**Your assignment**:
Quote the line containing "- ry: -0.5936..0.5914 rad" and all lines that follow it in the listing below, exactly as written.

**Data provided**:
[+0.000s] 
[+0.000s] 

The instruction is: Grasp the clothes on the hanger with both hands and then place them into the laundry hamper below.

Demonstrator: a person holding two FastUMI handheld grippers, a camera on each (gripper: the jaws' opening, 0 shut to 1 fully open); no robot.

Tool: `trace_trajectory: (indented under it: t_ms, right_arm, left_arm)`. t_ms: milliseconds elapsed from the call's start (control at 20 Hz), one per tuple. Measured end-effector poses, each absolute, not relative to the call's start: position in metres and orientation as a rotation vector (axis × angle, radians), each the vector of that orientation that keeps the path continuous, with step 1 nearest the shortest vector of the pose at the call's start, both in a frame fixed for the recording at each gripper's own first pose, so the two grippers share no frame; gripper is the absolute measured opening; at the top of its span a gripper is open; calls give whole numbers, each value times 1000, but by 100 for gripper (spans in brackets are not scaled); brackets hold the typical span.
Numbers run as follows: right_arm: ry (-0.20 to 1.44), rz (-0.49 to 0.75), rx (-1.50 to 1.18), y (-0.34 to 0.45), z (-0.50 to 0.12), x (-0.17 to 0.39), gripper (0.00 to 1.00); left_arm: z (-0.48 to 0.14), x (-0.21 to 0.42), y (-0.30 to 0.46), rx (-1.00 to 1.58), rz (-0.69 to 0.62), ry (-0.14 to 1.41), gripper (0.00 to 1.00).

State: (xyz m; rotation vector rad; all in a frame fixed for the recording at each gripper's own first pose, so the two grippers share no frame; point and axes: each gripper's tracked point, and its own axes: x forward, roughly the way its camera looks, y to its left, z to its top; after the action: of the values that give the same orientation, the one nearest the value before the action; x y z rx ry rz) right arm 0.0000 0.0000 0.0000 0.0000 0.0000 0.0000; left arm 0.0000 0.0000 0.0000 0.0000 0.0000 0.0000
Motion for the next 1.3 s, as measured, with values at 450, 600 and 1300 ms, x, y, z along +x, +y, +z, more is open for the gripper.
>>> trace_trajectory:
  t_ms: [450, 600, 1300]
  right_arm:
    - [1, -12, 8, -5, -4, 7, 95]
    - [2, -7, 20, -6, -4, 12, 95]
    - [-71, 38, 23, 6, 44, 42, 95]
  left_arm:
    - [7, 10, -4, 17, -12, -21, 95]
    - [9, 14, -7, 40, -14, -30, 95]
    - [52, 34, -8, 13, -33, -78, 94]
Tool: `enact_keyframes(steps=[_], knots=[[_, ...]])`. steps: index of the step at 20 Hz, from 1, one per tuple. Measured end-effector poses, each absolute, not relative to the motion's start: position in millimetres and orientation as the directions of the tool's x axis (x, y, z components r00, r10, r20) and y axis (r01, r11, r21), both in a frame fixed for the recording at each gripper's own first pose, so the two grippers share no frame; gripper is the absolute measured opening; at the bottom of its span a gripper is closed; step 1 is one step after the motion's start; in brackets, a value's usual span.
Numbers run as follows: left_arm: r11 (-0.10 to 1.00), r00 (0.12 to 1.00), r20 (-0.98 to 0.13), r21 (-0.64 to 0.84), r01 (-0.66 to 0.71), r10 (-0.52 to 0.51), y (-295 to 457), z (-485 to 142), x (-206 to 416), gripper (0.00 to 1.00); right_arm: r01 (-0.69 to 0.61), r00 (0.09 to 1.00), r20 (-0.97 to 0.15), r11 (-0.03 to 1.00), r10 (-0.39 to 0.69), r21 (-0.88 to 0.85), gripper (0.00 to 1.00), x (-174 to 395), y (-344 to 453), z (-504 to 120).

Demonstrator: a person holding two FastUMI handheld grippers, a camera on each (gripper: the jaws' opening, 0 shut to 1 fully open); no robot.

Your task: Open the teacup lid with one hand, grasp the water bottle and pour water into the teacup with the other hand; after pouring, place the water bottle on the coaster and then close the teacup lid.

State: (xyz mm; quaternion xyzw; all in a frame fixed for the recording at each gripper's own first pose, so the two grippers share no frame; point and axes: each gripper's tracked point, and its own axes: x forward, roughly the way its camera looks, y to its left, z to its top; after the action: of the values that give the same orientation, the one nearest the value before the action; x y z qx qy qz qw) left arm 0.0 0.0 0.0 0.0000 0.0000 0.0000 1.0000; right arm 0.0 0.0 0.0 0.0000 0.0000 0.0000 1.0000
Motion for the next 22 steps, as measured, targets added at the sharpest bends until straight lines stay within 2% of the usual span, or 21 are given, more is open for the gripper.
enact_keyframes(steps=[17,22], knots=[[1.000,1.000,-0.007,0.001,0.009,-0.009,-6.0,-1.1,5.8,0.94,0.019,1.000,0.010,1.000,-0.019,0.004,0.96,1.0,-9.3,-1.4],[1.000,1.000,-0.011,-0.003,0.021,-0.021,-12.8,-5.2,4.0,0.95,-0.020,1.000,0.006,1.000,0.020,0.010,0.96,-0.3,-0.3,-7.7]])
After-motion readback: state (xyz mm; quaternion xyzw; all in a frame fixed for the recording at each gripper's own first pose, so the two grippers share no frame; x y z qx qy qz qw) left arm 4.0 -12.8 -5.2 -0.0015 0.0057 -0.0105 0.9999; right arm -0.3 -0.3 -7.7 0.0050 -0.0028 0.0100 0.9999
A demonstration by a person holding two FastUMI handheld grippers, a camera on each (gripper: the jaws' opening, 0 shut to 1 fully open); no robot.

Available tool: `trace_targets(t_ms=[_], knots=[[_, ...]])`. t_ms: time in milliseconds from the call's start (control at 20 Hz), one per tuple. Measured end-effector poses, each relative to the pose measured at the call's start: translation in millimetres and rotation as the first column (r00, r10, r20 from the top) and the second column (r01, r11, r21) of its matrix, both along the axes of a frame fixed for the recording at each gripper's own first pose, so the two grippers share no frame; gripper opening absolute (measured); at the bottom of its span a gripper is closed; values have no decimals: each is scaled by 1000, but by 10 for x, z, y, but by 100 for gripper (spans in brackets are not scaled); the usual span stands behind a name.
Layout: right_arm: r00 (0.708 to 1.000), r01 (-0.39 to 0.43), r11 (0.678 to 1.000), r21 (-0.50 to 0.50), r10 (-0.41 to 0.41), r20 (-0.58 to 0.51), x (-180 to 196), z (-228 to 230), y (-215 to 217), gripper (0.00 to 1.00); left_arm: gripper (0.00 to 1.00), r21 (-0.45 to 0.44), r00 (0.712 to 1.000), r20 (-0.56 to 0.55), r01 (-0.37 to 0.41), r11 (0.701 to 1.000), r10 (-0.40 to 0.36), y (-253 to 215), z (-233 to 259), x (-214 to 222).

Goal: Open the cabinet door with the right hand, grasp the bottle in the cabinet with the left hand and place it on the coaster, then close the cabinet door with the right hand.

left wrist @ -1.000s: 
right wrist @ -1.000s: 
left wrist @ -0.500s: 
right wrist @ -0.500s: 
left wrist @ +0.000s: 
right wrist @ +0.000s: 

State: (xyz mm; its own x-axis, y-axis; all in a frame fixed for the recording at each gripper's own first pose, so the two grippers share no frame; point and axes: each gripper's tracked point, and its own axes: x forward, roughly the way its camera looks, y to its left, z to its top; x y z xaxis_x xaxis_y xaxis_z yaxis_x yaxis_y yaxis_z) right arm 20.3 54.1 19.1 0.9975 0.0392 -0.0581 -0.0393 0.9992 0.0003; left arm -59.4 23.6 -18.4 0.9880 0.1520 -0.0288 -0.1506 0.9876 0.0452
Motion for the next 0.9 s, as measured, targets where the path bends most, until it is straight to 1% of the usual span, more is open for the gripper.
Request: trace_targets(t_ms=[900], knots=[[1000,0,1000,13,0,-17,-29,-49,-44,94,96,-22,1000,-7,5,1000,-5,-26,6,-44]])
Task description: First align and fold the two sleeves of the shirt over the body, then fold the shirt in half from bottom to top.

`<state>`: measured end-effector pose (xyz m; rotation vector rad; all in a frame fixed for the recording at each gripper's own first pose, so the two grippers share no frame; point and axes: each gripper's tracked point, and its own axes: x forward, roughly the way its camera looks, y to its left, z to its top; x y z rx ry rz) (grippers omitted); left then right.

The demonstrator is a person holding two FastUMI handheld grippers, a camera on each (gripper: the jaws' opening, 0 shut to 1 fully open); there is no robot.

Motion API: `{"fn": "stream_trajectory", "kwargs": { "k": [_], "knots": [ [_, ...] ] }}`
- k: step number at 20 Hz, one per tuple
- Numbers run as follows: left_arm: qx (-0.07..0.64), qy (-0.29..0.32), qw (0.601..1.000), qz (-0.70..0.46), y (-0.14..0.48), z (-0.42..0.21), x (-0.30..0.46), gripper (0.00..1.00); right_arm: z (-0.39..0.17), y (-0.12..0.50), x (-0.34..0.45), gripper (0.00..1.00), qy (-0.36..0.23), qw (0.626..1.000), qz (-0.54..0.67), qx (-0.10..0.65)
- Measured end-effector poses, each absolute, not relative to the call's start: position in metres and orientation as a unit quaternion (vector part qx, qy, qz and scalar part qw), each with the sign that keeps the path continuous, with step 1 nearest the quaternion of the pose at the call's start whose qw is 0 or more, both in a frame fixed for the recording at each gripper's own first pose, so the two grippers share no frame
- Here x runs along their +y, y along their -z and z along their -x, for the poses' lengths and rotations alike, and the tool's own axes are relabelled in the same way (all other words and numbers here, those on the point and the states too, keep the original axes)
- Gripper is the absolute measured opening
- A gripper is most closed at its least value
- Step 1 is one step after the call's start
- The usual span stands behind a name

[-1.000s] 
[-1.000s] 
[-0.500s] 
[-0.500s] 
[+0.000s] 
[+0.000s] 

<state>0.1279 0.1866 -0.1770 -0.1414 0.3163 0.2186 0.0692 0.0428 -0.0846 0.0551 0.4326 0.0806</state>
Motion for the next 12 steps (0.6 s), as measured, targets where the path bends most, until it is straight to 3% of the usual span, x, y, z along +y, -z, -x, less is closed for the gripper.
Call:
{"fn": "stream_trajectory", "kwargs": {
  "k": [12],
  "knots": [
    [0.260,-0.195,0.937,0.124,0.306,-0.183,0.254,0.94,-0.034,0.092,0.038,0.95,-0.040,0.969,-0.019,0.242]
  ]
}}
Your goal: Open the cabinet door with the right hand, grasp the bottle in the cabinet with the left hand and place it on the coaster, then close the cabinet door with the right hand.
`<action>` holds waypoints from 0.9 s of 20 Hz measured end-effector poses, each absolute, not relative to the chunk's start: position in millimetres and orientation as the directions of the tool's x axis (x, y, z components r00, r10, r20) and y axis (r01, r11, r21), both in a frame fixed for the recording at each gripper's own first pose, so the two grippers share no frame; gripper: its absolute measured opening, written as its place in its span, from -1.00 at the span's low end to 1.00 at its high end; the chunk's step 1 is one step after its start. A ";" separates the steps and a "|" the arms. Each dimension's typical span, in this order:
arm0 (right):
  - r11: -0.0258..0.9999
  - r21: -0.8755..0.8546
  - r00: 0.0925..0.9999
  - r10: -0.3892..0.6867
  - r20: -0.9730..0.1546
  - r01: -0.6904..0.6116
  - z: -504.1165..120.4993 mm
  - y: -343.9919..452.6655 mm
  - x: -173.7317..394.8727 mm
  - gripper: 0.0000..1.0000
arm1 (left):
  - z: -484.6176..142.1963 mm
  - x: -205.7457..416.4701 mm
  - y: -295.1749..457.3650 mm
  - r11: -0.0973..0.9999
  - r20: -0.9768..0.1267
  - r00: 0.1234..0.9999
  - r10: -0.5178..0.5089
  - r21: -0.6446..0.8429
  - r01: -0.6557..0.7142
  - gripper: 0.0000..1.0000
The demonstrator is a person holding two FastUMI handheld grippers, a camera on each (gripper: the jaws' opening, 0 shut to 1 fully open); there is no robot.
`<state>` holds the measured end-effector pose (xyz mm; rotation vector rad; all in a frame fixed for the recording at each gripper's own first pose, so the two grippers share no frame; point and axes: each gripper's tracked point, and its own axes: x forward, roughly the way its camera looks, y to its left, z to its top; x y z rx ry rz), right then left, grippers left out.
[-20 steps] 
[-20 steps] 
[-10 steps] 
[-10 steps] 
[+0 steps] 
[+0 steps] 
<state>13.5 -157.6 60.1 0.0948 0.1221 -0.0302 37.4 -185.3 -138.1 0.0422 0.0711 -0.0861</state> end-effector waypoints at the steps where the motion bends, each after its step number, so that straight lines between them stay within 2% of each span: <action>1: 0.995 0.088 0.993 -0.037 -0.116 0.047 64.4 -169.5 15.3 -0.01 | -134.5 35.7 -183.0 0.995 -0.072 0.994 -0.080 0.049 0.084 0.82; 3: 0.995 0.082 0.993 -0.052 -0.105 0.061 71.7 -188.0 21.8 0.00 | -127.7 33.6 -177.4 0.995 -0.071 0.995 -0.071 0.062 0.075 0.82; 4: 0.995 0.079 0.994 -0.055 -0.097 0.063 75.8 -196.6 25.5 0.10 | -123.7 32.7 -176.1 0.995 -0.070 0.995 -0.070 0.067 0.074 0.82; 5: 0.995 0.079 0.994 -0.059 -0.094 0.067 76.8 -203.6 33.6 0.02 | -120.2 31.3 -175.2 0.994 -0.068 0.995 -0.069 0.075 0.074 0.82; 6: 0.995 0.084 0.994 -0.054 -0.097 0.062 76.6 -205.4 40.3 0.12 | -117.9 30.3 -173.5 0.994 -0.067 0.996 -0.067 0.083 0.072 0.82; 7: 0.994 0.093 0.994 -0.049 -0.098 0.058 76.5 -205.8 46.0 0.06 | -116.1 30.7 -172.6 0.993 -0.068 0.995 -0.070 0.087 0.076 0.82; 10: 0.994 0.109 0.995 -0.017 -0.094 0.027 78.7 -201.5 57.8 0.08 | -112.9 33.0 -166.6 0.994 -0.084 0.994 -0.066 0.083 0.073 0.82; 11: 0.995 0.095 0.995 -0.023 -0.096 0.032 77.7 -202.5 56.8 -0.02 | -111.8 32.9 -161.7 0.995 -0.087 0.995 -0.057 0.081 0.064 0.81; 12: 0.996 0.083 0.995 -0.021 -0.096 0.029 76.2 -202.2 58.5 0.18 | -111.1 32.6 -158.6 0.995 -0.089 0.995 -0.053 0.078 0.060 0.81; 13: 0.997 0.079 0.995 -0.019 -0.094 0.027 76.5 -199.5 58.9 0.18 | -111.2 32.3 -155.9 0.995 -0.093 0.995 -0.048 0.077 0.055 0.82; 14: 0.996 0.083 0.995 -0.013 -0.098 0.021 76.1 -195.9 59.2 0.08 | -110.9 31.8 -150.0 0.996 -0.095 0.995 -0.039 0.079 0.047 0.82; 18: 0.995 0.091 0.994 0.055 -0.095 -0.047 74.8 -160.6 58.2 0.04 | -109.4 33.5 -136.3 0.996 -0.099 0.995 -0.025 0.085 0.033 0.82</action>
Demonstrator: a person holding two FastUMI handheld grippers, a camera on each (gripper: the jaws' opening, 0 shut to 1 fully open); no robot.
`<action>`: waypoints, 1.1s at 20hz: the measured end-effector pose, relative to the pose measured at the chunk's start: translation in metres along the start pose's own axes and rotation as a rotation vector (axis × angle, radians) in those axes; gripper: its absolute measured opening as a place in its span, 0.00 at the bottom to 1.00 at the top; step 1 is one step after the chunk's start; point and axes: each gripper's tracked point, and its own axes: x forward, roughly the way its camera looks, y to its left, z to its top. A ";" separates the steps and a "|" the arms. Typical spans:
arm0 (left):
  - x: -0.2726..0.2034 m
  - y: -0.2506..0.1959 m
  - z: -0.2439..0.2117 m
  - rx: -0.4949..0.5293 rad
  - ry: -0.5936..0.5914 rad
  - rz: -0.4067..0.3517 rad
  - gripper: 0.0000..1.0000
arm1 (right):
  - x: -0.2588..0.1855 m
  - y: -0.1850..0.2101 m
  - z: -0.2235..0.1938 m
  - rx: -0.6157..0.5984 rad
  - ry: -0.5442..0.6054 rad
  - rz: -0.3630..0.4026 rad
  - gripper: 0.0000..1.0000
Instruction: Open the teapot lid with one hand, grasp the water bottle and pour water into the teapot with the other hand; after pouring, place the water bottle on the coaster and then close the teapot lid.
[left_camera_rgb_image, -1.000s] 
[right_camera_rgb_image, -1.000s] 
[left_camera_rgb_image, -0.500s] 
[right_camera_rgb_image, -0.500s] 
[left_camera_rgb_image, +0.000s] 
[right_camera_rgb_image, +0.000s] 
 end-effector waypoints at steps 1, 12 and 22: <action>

**Answer box**:
  - ry: -0.5936..0.5914 rad
  - rz: -0.4067..0.3517 rad
  - gripper: 0.0000..1.0000
arm1 (right):
  - x: -0.2588..0.1855 m
  - y: -0.1850..0.2101 m
  - z: -0.2235..0.1938 m
  - rx: -0.6157..0.5984 rad
  - ry: -0.5442..0.6054 rad
  - rz: -0.3630..0.4026 rad
  - gripper: 0.0000..1.0000
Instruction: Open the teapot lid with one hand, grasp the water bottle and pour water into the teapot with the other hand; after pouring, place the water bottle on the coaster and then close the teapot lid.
[left_camera_rgb_image, -1.000s] 
[right_camera_rgb_image, -1.000s] 
[left_camera_rgb_image, -0.500s] 
[right_camera_rgb_image, -0.500s] 
[left_camera_rgb_image, +0.000s] 
[right_camera_rgb_image, +0.000s] 
 end-effector waypoints at steps 1, 12 and 22: <action>

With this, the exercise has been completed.